How are Linear Algebraic Equations Solved?

Part 1

There are several ways to solve systems of linear algebraic equations.  Here we will focus on a sequence of methods that start with what one does in high school algebra and proceeds to methods used commonly in sophisticated computer solutions.

Let’s focus on a single small problem for illustration”

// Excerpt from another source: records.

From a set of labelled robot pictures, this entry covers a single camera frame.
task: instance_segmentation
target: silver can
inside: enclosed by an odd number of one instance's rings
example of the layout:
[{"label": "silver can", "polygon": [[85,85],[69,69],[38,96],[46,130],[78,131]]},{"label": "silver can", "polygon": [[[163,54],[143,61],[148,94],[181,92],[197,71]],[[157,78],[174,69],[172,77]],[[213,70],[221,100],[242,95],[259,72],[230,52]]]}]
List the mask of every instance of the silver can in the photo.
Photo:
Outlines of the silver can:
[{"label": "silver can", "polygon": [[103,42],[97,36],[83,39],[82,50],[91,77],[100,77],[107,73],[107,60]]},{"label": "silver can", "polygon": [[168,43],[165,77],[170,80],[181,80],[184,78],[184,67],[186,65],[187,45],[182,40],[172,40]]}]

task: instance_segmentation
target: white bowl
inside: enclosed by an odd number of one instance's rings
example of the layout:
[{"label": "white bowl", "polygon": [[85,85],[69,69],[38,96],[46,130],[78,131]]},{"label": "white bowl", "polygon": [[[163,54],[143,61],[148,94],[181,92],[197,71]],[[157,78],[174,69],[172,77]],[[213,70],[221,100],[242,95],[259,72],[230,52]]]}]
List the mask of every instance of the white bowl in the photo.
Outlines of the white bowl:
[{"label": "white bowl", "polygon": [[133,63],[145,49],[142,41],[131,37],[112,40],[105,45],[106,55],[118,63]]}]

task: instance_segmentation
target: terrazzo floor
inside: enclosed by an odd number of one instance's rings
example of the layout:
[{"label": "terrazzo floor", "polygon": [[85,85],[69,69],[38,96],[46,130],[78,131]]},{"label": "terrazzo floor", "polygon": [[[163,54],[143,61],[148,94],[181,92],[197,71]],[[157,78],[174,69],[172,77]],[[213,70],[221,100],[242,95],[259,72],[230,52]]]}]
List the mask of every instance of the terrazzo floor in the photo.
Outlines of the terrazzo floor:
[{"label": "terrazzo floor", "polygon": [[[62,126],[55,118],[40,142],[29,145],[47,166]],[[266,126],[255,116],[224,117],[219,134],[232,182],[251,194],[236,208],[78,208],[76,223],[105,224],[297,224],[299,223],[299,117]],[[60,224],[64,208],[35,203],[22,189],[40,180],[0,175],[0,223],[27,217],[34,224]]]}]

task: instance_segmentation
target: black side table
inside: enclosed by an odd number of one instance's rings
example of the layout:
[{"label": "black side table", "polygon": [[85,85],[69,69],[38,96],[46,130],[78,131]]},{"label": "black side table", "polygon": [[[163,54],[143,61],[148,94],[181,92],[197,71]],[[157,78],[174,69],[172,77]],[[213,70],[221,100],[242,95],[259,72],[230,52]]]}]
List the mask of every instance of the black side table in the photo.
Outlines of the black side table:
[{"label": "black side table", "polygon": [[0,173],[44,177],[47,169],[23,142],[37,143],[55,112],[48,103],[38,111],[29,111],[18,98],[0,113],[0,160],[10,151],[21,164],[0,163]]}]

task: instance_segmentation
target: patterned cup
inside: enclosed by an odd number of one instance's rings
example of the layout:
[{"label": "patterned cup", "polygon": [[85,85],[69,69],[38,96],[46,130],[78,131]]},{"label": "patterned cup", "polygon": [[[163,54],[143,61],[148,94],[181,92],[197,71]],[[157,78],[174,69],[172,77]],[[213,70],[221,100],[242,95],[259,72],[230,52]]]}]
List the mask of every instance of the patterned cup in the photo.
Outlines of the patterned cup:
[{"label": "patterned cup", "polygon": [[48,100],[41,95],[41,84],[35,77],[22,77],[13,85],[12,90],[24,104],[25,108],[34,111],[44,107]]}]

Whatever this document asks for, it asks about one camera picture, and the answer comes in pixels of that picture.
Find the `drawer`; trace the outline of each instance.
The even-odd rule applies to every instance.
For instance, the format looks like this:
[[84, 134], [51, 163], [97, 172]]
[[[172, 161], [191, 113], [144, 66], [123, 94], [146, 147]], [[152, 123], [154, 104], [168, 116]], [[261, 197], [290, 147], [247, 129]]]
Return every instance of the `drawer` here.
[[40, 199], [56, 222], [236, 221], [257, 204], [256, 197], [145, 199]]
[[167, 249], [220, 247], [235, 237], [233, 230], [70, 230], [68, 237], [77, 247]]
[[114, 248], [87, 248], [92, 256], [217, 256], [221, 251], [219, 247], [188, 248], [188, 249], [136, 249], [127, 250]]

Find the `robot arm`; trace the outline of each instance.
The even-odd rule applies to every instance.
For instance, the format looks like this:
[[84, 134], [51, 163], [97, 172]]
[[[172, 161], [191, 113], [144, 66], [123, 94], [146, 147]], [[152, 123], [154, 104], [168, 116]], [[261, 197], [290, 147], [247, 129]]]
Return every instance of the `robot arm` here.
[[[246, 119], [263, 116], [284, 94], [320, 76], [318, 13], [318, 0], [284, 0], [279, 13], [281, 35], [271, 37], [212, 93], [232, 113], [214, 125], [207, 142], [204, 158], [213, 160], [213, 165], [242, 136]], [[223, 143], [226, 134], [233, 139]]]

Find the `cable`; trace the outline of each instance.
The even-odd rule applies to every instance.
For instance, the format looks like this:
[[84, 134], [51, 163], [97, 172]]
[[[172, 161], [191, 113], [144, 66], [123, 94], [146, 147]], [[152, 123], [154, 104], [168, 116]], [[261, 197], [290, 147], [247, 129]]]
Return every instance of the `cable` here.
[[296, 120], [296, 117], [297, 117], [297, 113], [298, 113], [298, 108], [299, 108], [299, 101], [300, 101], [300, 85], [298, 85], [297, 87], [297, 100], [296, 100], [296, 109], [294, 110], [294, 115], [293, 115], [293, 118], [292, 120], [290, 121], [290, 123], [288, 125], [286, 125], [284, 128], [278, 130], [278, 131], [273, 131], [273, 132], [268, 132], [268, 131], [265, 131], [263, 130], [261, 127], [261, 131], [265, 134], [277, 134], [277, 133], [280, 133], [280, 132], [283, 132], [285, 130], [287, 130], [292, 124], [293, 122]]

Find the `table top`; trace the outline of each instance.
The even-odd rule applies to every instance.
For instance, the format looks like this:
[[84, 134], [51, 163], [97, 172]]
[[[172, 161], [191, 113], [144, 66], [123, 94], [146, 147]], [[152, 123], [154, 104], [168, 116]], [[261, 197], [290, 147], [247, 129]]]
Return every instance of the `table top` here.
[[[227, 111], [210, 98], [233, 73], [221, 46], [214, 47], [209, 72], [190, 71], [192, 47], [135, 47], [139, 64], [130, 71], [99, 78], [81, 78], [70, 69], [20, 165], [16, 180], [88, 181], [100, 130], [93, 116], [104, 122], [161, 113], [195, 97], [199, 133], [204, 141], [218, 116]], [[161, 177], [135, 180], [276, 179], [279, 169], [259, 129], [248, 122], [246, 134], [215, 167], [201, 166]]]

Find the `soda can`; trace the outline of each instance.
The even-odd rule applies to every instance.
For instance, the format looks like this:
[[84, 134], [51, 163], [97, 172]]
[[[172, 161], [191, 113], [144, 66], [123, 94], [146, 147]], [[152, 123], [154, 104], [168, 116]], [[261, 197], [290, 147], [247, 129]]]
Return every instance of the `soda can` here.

                1*x + 2 *y + 3*z = 14

                2*x + 2*y + 3*z = 15

                1*x – 2*y + 2*z  = 3

Elimination and Back Substitution

In this method we add or subtract various equation to make certain of the coefficient go to zero.  The ones we want to go to zero are the ones below the “diagonal”.  The diagonal is the set of terms underlined in this version:

                1*x + 2 *y + 3*z = 14

                2*x + 2*y + 3*z = 15

                1*x – 2*y + 2*z  = 3

We can eliminate the 2*x term by subtracting the first equation from the second one twice

(or subtracting 2 times the first equation from the second, in other words):

                1*x + 2 *y + 3*z = 14

                0*x - 2*y + -3*z = -13

                1*x – 2*y + 2*z  = 3

Then we can eliminate the 1*x term by subtracting the first equation from the third equation:

                1*x + 2 *y + 3*z = 14

                0*x - 2*y + -3*z = -13

                0*x – 4*y - 1*z  = -11

Now we need to eliminate the -4*y term.  We can do this by subtracting the second equation from the third twice:

                1*x + 2 *y + 3*z = 14

                0*x - 2*y + -3*z = -13

                0*x + 0*y + 5*z  = 15

Now you can see that we have accomplished our goal: there are only zero coefficients below the diagonal.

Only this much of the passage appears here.